_Provided information_:
• • •

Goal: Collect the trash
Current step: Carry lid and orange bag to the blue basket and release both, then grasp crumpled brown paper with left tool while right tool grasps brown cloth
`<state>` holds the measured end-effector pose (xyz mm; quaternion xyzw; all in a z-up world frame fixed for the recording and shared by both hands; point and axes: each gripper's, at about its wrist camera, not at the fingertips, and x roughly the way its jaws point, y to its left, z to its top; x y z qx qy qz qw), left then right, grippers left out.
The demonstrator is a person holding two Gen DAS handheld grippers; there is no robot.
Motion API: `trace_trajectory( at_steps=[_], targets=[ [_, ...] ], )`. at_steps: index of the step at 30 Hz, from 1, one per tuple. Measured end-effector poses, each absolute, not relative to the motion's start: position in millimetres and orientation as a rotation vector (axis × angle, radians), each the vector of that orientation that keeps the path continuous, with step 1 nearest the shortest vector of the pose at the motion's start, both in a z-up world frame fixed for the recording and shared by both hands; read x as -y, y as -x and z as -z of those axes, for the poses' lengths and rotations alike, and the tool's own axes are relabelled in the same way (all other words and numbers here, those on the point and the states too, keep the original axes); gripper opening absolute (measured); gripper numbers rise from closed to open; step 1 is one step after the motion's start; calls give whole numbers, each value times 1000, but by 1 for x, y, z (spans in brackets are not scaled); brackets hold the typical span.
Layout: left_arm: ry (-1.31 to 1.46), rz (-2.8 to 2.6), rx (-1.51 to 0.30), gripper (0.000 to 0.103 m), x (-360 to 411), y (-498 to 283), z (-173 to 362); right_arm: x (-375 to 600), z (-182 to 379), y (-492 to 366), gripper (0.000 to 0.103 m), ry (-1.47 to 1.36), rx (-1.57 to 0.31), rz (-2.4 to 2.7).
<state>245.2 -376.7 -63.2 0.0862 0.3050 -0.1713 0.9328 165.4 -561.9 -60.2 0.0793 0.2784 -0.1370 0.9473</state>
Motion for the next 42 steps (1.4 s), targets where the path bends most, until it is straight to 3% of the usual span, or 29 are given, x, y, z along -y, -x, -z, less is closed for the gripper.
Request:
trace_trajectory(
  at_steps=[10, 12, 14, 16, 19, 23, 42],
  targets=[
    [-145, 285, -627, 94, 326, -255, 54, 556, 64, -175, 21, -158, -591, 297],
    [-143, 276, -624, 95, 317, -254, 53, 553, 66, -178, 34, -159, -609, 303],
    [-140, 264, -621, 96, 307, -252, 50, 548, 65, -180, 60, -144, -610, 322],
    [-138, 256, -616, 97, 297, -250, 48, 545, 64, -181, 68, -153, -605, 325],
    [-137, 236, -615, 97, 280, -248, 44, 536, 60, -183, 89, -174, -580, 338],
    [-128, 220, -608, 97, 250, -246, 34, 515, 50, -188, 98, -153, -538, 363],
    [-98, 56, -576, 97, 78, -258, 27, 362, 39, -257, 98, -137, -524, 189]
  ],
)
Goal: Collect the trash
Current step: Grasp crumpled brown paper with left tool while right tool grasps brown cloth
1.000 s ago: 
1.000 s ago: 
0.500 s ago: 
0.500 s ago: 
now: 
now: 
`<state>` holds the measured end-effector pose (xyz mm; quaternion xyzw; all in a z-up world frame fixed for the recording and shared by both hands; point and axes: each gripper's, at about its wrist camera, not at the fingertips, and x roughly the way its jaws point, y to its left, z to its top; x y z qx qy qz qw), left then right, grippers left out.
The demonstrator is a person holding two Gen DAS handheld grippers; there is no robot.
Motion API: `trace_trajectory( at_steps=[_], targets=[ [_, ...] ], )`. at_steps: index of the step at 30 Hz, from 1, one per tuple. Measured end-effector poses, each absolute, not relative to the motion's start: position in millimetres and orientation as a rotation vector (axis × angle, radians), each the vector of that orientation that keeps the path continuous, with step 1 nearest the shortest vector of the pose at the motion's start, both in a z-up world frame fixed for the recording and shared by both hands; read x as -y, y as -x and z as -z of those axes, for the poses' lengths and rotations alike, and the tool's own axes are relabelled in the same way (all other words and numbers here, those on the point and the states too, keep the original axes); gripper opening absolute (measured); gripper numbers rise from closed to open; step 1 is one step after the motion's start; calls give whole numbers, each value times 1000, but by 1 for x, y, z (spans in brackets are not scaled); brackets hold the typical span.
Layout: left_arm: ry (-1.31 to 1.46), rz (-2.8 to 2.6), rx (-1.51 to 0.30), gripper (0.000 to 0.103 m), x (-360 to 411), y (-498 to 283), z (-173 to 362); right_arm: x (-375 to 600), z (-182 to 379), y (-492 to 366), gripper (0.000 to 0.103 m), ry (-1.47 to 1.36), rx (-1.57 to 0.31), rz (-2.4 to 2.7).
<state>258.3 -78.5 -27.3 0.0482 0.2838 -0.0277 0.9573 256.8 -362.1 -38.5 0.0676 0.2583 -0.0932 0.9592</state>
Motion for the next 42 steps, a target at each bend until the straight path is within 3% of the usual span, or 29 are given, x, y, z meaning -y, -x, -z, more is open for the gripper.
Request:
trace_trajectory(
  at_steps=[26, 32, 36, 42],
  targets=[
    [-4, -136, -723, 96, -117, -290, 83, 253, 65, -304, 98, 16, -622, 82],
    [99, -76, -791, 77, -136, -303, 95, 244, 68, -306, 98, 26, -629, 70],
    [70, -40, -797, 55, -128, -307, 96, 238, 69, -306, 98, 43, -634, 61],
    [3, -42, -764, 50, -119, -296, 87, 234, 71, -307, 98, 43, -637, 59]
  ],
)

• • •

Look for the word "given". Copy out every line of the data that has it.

Motion for the next 42 steps (1.4 s), targets where the path bends most, until it is straight to 3% of the usual span, or 29 are given, x, y, z along -y, -x, -z, less is closed for the gripper.
Motion for the next 42 steps, a target at each bend until the straight path is within 3% of the usual span, or 29 are given, x, y, z meaning -y, -x, -z, more is open for the gripper.

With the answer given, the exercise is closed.